[[ Data to use, beginning ]]

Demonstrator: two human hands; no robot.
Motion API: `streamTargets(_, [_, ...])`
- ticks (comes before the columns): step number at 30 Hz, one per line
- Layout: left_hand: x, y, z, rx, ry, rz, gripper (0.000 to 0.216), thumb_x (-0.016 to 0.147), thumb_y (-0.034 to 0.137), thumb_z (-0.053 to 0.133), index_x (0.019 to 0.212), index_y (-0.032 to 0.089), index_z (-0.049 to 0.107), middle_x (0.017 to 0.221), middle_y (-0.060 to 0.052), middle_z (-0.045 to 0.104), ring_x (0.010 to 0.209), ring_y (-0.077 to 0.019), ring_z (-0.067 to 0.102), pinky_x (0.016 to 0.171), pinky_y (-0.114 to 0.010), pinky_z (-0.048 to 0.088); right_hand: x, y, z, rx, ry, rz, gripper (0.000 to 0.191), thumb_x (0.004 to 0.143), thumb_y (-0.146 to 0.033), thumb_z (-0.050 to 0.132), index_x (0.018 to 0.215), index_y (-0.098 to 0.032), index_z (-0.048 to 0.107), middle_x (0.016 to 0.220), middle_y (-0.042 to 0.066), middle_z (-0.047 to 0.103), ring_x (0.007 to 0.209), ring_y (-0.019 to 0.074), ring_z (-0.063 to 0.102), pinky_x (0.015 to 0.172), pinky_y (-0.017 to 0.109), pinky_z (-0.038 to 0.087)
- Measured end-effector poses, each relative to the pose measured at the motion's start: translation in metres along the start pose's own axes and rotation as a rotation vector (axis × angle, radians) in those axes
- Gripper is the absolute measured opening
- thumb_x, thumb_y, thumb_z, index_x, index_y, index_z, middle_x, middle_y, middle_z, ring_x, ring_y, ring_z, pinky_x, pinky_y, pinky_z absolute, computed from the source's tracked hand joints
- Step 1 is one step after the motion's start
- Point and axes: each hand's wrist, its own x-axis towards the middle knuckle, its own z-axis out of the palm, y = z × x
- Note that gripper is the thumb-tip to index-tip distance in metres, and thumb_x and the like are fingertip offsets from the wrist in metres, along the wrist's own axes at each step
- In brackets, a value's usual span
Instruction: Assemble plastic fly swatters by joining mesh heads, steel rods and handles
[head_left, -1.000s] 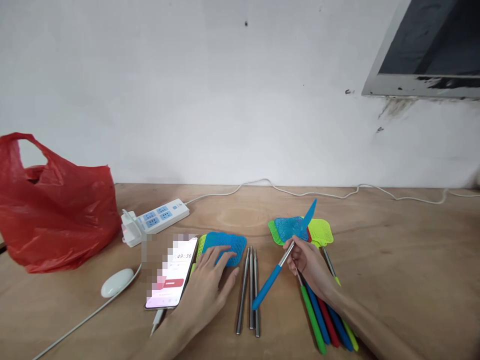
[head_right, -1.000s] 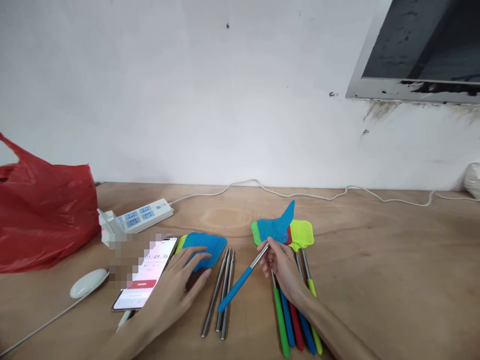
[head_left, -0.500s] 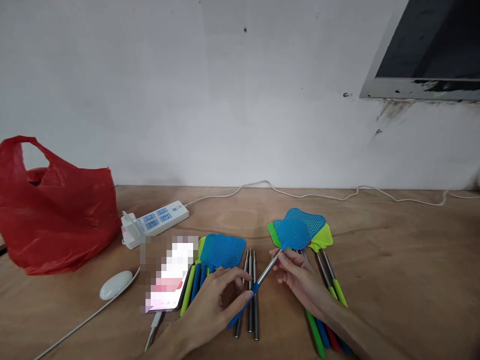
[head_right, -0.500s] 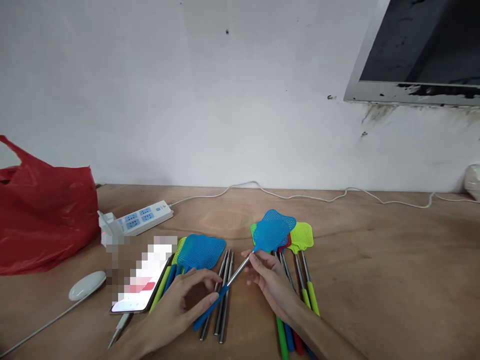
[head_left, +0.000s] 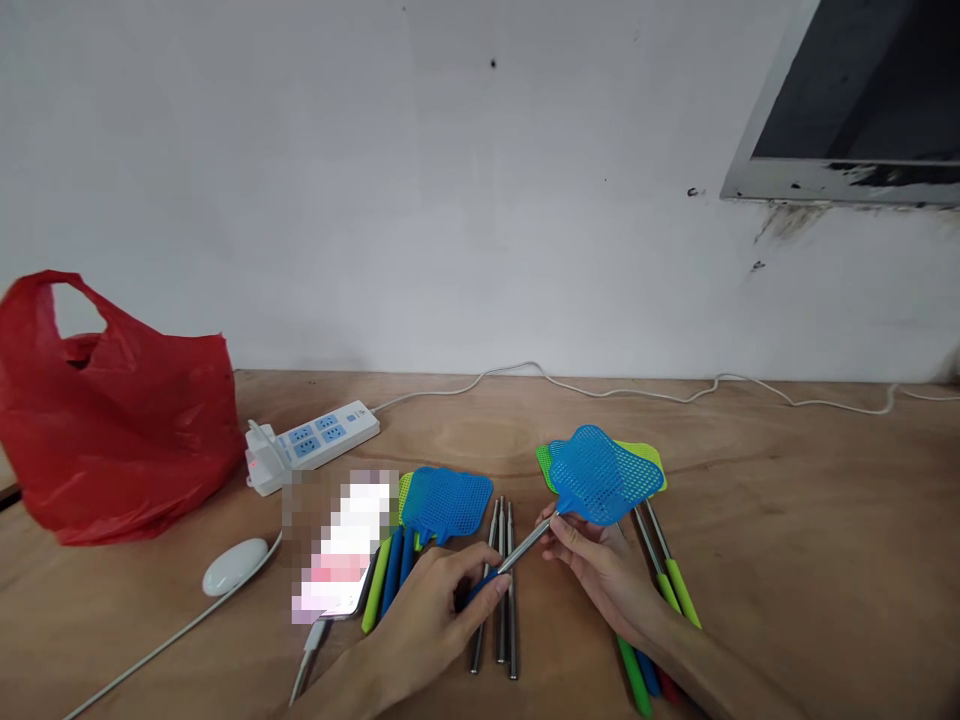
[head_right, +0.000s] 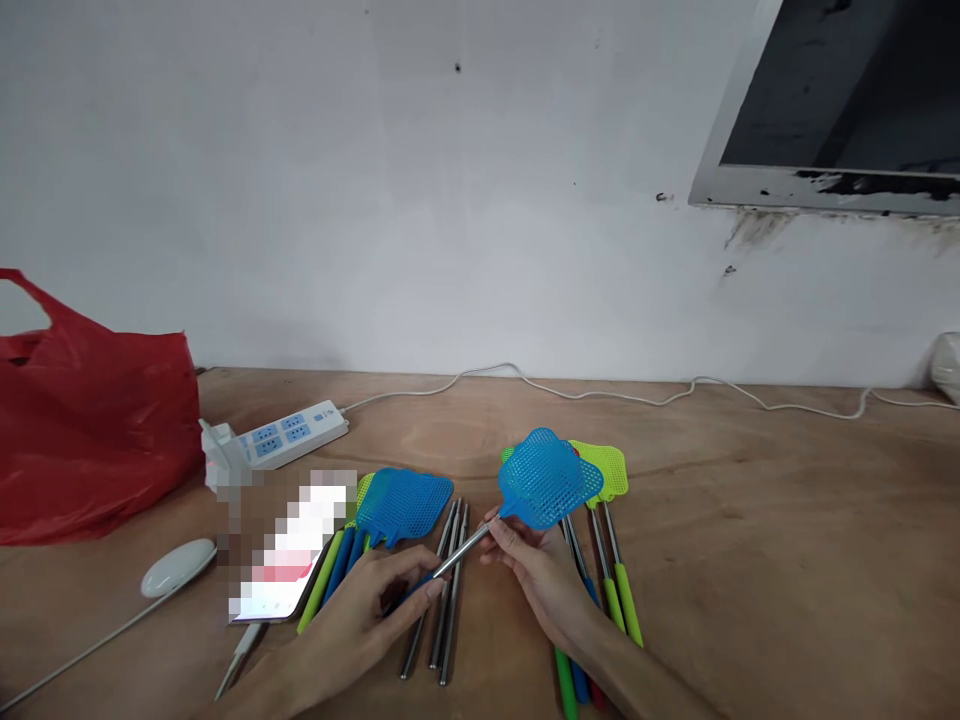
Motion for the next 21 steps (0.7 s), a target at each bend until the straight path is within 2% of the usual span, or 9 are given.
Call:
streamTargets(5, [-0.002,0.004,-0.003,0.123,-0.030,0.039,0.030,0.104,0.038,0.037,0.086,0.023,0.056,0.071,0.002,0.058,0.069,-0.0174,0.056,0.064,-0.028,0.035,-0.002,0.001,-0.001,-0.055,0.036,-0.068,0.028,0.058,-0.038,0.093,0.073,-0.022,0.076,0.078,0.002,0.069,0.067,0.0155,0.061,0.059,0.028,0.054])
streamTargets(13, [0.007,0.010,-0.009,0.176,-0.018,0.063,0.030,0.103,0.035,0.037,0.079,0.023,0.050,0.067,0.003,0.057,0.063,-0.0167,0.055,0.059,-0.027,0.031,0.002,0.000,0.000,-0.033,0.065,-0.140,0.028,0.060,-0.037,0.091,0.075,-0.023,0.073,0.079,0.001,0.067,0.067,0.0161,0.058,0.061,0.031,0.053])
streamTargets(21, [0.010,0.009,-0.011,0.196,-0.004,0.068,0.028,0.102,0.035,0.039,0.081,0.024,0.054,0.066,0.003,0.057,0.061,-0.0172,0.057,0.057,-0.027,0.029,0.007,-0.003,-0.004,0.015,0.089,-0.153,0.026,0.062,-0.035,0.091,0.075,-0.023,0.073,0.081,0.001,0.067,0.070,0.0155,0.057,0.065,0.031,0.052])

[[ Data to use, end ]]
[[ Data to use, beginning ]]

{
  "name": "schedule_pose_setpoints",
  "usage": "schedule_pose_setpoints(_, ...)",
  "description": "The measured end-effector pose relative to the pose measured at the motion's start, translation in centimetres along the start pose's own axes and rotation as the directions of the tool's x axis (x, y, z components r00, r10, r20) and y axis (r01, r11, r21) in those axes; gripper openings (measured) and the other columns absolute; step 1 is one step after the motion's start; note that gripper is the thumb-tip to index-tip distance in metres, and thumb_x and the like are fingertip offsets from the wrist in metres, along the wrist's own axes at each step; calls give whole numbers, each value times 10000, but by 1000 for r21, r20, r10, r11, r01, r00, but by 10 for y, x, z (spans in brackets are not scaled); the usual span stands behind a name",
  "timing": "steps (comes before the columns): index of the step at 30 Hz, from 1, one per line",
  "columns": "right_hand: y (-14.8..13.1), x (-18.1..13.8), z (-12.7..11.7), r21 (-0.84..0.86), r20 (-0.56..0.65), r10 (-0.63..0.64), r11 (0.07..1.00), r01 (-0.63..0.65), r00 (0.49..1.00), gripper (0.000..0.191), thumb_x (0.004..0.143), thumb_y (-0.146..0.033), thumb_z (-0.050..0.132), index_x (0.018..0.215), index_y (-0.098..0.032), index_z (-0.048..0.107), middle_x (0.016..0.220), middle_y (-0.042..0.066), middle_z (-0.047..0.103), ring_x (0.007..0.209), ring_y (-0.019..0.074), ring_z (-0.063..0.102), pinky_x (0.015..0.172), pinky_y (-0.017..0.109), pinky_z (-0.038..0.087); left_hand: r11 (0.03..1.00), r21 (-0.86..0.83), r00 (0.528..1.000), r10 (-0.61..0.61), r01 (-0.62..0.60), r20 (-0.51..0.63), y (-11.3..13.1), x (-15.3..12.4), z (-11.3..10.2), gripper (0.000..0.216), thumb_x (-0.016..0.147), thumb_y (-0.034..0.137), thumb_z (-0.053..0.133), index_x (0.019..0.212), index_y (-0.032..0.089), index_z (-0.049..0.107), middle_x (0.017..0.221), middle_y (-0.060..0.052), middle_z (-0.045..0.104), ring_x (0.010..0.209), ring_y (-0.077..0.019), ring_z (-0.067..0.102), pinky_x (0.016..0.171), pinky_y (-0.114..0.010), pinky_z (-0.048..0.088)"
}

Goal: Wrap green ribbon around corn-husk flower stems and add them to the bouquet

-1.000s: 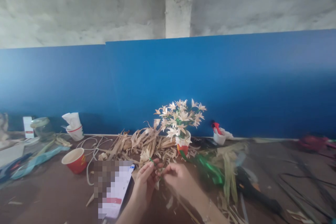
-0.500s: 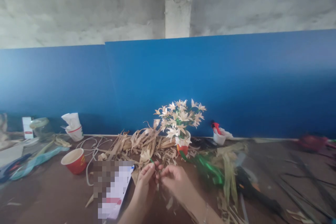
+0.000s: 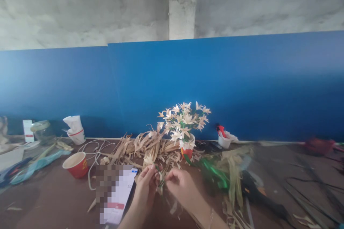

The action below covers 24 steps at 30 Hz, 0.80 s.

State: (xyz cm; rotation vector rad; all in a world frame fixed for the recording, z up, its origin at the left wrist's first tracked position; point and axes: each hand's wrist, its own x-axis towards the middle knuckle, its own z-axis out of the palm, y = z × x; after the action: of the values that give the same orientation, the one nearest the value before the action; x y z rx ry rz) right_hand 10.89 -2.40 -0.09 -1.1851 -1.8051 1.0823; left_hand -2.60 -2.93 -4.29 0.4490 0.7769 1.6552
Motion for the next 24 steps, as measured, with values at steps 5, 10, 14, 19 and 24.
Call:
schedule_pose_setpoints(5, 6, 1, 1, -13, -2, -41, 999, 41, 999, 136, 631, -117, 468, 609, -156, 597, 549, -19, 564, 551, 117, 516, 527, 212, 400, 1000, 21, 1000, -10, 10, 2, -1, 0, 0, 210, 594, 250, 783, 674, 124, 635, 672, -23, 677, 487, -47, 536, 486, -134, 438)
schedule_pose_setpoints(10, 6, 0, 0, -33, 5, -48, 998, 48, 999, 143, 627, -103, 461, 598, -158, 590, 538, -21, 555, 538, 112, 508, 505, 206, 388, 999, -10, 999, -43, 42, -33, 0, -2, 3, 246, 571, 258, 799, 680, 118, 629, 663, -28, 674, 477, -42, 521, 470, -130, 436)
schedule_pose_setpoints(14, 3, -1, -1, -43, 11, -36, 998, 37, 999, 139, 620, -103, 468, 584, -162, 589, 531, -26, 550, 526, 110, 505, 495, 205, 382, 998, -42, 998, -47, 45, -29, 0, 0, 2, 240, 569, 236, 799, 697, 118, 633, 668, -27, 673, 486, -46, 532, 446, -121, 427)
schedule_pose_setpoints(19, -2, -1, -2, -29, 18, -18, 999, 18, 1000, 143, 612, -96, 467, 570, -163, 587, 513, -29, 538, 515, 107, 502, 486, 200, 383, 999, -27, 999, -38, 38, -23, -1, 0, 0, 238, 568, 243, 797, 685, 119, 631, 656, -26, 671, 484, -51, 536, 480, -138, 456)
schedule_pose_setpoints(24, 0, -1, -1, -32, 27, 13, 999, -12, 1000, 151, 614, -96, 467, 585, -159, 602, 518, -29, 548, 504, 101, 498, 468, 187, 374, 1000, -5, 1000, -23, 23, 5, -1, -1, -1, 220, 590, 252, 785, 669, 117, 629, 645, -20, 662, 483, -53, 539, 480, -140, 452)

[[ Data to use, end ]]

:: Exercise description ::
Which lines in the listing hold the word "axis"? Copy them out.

:: Problem solution ::
- Measured end-effector poses, each relative to the pose measured at the motion's start: translation in metres along the start pose's own axes and rotation as a rotation vector (axis × angle, radians) in those axes
- Point and axes: each hand's wrist, its own x-axis towards the middle knuckle, its own z-axis out of the palm, y = z × x
  "description": "The measured end-effector pose relative to the pose measured at the motion's start, translation in centimetres along the start pose's own axes and rotation as the directions of the tool's x axis (x, y, z components r00, r10, r20) and y axis (r01, r11, r21) in those axes; gripper openings (measured) and the other columns absolute; step 1 is one step after the motion's start; note that gripper is the thumb-tip to index-tip distance in metres, and thumb_x and the like are fingertip offsets from the wrist in metres, along the wrist's own axes at each step; calls give whole numbers, each value times 10000, but by 1000 for r21, r20, r10, r11, r01, r00, but by 10 for y, x, z (spans in brackets are not scaled); the usual span stands behind a name",
State: (xyz cm; rotation vector rad; all in a world frame fixed for the recording, z up, its origin at the left wrist's first tracked position; point and axes: each hand's wrist, its own x-axis towards the middle knuckle, its own z-axis out of the palm, y = z × x; after the action: of the values that give the same orientation, the one nearest the value before the action; x y z rx ry rz) right_hand 10.89 -2.40 -0.09 -1.1851 -1.8051 1.0823; left_hand -2.60 -2.93 -4.29 0.4490 0.7769 1.6552

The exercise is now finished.